Celina Cass Murder Case Update: CONCORD, N.H. (AP) — Nearly a year after an 11-year-old girl vanished from her northern New Hampshire home and was found slain a week later, no arrests have been made, and investigators still aren’…t revealing any details about her death. The anniversary of Celina Cass’ disappearance and death has brought media back to West Stewartstown, population 800, but locals say the fear and anxiety never subsided.
“It’s not an old wound,” says Shannon Towle, owner of the local convenience store. She says she and others are rankled daily by the lack of an arrest.
Senior Assistant State’s Attorney Jane Young says the investigation remains open and active, with three state troopers from the nearby Twin Mountain barracks assigned nearly full-time.
“Sometimes these cases are marathons, not sprints,” Young said. “It’s clearly not a cold case.”
Celina’s body was retrieved from the Connecticut River on Aug. 1, near the borders of Canada and Vermont and less than a quarter-mile from her home. Prosecutors have labeled her death a homicide but have not revealed how she died.
Young acknowledged the community’s frustration with scant information from authorities, but stressed her goal is to bring Celina’s killer or killers to justice. That way, she said, authorities can ensure that they obtain first-hand information from any suspects, rather than details suspects might have learned from news reports on the case.
Celina’s disappearance launched a massive search unprecedented in recent state history, with more than 100 law enforcement officials turning the Stewartstown Elementary School into a makeshift barracks. Searchers used police dogs and helicopters. A mobile cellphone tower was trucked in to enhance communications between teams in the field.
Meanwhile, children under the watchful eye of parents distributed flyers bearing Celina’s picture to drivers on the town’s main thoroughfare, a stone’s throw from the girl’s house. She was last seen hunched over the family’s computer at about 9 p.m. July 25, after watching her favorite television show, “The Secret Life of the American Teenager,” with her mother.
Her Facebook page, which vanished shortly after she did, carried the post, “You can’t stand to live with your family but you can’t stand to live without them” with a heart symbol where the punctuation would be.
[NOTE: (From Seeking TheLost): Under the photo Celina uploaded to her Facebook profile featured on the far left she wrote something to the effect of: “This is really me!” She was a beautiful girl with some horrible teethe. I hope she didn’t feel ugly or get teased because of them. End.]
Celina’s 13-year-old sister, Kayla, with whom she shared a room, was sleeping over at a friend’s house that night.

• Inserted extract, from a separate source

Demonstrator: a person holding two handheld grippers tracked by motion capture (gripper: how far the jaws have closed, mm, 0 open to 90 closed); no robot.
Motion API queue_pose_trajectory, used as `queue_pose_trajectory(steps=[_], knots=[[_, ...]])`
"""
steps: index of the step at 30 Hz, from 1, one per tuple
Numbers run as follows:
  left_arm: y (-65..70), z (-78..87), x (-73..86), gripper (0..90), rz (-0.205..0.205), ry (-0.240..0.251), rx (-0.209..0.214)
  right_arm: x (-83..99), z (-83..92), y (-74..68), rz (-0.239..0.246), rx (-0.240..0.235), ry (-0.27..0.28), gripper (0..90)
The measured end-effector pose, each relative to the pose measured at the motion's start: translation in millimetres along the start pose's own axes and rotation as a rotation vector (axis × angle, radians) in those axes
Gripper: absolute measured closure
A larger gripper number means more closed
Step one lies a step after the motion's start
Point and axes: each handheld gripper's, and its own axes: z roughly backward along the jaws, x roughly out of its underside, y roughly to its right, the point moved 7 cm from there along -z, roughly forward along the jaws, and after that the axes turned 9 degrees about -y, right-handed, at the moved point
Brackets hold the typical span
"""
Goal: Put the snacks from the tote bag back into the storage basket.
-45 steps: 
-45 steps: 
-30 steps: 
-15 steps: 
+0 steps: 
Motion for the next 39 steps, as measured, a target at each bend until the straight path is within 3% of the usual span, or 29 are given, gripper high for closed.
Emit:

In the days following her disappearance, candles burned on picnic tables in a local park where children and adults held vigils to pray for Celina’s return. Friends said she was timid, a stickler for getting her homework done early and would not run away from home.
Her body was located in the water near a dam and railroad trestle that is a popular fishing spot for locals, easily accessible by a wide dirt path and visible from the road. The vigil of hope turned to one of grief.
At the time of her disappearance, Celina lived with her mother, Luisia, her sister, her stepfather, Wendell Noyes (RIGHT), and 22-year-old Kevin Mullaney — the son of one of Luisia’s former boyfriends.
Mullaney and Wendell Noyes have been subpoenaed to testify at grand jury proceedings on Celina’s case.
Mullaney has been imprisoned since June 12 on convictions on charges unrelated to the Celina Cass investigation. Those charges include reckless conduct, receiving stolen property, possession of a weapon by a felon and criminal mischief. He will not be eligible for parole until at least January 2014.
Noyes, 47, was diagnosed with paranoid schizophrenia and was committed to a state psychiatric hospital in 2003 after breaking into the home of an ex-girlfriend and threatening to harm her. He has been in and out of hospitals since Celina disappeared.
“I’d just as soon not talk,” Wendell Noyes said last week. Asked if he had been warned not to talk about the case, he replied, “Yeah, more or less,” but declined to say by whom.
Noyes’ mother, Eunice Richards, who was also subpoenaed to testify before the grand jury, said the past year “has been a living hell for the whole family.”
“It’s so sad, so sad,” Richards said. “They’ve got to have something to nail it to somebody.”
Celina’s mother separated from Wendell Noyes within months of her disappearance, after a year of marriage.
Luisia Noyes’ cellphone is out of service, and she could not be reached for comment.
Celina was cremated. Her mother and Kayla wear crosses containing some of Celina’s ashes; the rest of the ashes are buried with her maternal grandmother in Groveton.